● **TASK INSTRUCTIONS**: Would you give the number of lines in the entries that contain the word "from"? Nothing else is needed.

● **DATA EXTRACT**:
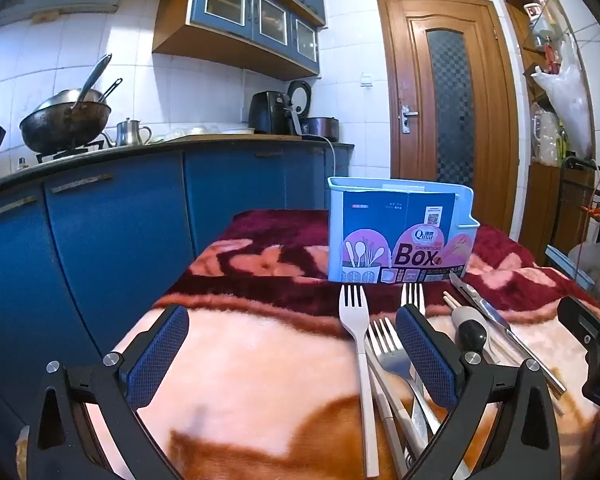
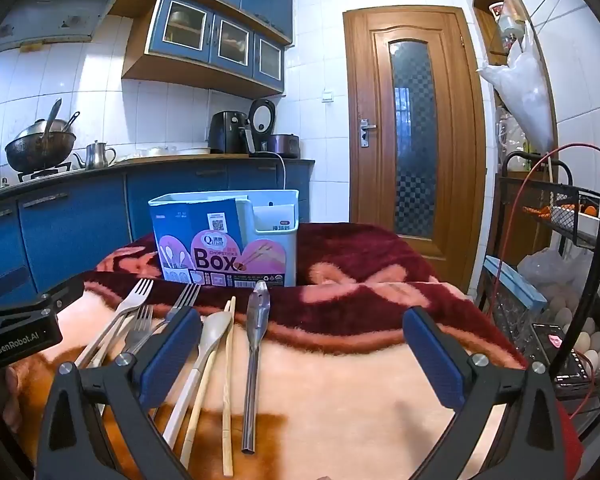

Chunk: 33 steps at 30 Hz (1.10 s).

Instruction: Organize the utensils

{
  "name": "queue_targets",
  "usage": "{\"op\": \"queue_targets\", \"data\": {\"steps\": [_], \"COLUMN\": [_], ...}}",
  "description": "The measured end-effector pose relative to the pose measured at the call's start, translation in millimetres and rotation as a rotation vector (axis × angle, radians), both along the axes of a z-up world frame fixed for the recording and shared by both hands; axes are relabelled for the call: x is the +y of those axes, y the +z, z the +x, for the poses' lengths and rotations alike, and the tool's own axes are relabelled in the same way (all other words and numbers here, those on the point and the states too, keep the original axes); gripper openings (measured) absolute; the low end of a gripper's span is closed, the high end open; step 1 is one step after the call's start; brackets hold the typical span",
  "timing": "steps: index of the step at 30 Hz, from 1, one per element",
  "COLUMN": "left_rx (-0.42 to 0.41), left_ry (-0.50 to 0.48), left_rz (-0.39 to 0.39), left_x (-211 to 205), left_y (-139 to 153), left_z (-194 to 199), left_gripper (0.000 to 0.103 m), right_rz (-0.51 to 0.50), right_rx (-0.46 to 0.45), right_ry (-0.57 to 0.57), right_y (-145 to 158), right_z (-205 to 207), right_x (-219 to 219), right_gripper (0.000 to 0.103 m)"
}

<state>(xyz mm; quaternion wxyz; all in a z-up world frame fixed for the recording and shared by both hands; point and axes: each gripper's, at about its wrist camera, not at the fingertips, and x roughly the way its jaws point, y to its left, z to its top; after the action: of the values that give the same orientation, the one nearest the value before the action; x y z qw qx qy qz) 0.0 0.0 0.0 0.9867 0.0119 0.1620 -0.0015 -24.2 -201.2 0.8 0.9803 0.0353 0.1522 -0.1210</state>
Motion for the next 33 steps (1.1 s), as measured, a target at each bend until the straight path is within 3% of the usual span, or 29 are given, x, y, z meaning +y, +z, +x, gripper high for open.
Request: {"op": "queue_targets", "data": {"steps": [33], "left_rx": [-0.005], "left_ry": [0.003], "left_rz": [-0.001], "left_x": [1.5], "left_y": [1.1], "left_z": [-0.3], "left_gripper": [0.103], "right_rz": [-0.006], "right_rx": [0.004], "right_ry": [-0.002], "right_y": [-0.3], "right_z": [-0.7], "right_x": [0.0], "right_gripper": [0.103]}}
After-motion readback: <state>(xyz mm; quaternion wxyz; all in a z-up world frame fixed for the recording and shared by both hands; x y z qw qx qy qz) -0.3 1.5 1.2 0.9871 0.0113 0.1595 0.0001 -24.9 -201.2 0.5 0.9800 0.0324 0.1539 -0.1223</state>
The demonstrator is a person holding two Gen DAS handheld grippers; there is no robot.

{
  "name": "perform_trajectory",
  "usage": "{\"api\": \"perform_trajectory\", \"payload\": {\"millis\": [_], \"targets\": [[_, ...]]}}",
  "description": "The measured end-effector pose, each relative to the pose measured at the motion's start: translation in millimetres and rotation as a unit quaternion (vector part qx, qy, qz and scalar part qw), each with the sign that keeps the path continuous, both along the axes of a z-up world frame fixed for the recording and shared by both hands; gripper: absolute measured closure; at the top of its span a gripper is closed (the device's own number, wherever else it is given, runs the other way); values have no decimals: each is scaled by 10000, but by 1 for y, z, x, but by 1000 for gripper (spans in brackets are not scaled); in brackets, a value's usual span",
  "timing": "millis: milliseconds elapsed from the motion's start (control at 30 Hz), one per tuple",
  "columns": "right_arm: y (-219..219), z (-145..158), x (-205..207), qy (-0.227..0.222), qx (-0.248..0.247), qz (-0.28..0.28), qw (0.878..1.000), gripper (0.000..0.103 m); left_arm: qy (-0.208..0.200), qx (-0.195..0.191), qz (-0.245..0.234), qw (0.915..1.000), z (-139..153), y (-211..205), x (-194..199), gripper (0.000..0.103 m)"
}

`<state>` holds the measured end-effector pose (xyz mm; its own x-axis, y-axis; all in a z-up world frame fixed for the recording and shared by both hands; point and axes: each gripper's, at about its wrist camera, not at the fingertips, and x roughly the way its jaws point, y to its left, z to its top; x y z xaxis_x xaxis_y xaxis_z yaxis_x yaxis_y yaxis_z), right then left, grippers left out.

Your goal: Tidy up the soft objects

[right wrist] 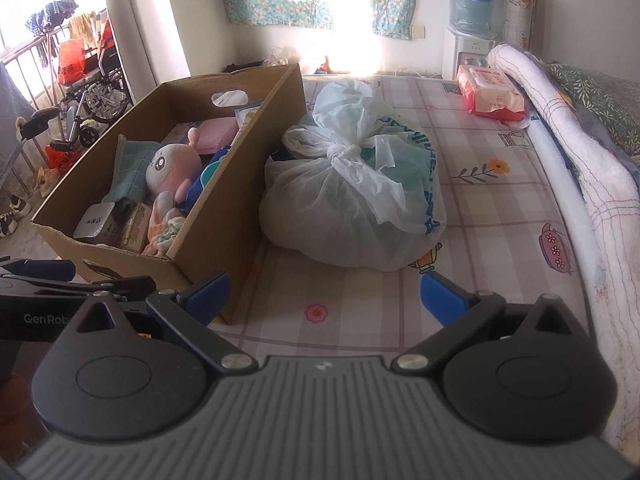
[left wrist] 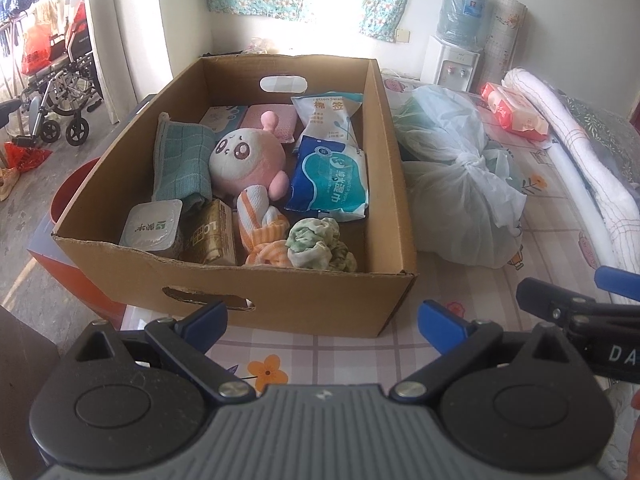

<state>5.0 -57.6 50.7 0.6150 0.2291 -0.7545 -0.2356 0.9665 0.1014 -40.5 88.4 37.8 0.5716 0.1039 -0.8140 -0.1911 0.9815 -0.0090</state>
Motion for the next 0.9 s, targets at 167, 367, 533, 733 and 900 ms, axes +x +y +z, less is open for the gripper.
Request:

● **ANSWER TO THE PROBLEM**: 2